== Task statement ==
Your task is to copy each line of the listing that contains the word "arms".

== Dataset extract ==
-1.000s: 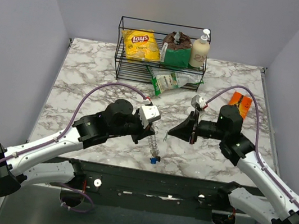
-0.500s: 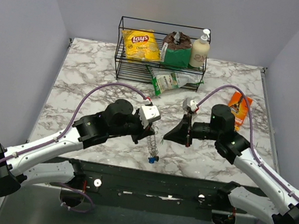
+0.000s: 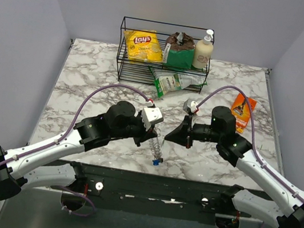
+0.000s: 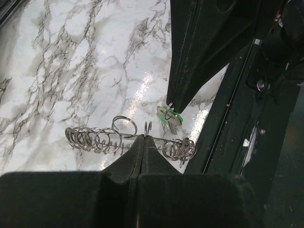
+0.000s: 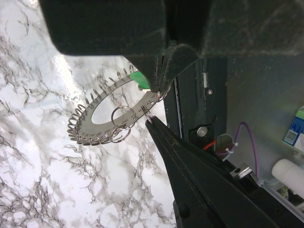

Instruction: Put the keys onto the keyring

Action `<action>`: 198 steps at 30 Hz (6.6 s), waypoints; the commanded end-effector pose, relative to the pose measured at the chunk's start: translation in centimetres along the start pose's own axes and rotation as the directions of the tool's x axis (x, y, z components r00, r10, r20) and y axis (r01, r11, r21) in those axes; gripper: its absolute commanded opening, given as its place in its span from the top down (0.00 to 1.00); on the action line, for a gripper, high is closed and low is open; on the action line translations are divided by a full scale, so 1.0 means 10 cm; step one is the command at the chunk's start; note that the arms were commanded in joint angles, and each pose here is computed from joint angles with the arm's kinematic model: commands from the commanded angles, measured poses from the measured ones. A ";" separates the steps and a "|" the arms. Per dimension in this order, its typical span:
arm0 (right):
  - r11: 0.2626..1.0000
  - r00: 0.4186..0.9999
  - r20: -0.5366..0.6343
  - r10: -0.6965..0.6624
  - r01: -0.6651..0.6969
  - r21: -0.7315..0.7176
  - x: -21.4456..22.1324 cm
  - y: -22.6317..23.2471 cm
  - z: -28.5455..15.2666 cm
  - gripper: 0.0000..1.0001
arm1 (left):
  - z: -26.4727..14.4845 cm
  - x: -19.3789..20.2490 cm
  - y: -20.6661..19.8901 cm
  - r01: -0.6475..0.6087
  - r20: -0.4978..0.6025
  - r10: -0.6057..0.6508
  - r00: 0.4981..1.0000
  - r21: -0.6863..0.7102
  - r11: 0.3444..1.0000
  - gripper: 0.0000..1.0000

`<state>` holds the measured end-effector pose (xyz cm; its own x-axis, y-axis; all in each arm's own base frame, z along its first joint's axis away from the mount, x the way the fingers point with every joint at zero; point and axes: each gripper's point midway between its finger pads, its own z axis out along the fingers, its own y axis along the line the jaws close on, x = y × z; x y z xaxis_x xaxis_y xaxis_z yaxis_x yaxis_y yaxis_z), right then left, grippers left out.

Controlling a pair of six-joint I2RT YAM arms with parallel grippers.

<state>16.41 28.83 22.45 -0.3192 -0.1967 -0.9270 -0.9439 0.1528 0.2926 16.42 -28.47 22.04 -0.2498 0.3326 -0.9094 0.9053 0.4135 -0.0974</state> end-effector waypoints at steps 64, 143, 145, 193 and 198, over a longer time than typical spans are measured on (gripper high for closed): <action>0.998 0.999 0.000 -0.040 0.040 0.046 -0.03 -0.23 0.22 0.99 | -0.06 -0.16 -0.22 -0.048 0.069 0.041 0.997 0.101 0.994 1.00; 0.960 0.988 0.041 -0.147 0.153 -0.234 -0.18 0.45 -0.03 0.44 | -0.16 -0.40 -0.45 -0.091 0.193 0.051 0.980 0.208 0.974 1.00; 0.962 0.988 0.040 -0.146 0.152 -0.228 -0.18 0.43 -0.02 0.44 | -0.16 -0.41 -0.45 -0.091 0.198 0.049 0.979 0.211 0.973 1.00; 0.968 0.983 0.040 -0.178 0.182 -0.172 -0.16 0.38 -0.06 0.99 | -0.47 -0.57 -0.68 -0.142 0.020 0.145 0.989 0.363 0.921 0.43; 0.966 0.980 0.047 -0.192 0.197 -0.169 -0.14 0.40 -0.09 0.99 | -0.35 -0.47 -0.73 -0.053 -0.094 0.109 0.990 0.464 0.884 0.45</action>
<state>13.17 29.14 24.42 -0.1758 -0.2006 -0.9638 -0.9801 -0.0559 0.1904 11.46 -30.30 31.16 -0.1005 0.3360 -0.9365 0.9948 0.0484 -0.0894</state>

== Written answer ==
Action `<action>`: 198 steps at 30 Hz (6.6 s), waypoints; the commanded end-effector pose, relative to the pose measured at the chunk's start: translation in centimetres along the start pose's own axes and rotation as the directions of the tool's x axis (x, y, z components r00, r10, r20) and y axis (r01, r11, r21) in those axes; gripper: its absolute commanded opening, given as its place in its span from the top down (0.00 to 1.00); on the action line, for a gripper, high is closed and low is open; on the action line translations are divided by a full scale, so 1.0 means 10 cm; step one is the command at the chunk's start; note that the arms were commanded in joint angles, and each pose here is computed from joint angles with the arm's kinematic model: commands from the commanded angles, measured poses from the measured ones. A ";" separates the steps and a "|" the arms. Per dimension in this order, its typical span:
Controlling a pair of six-joint I2RT YAM arms with parallel grippers.

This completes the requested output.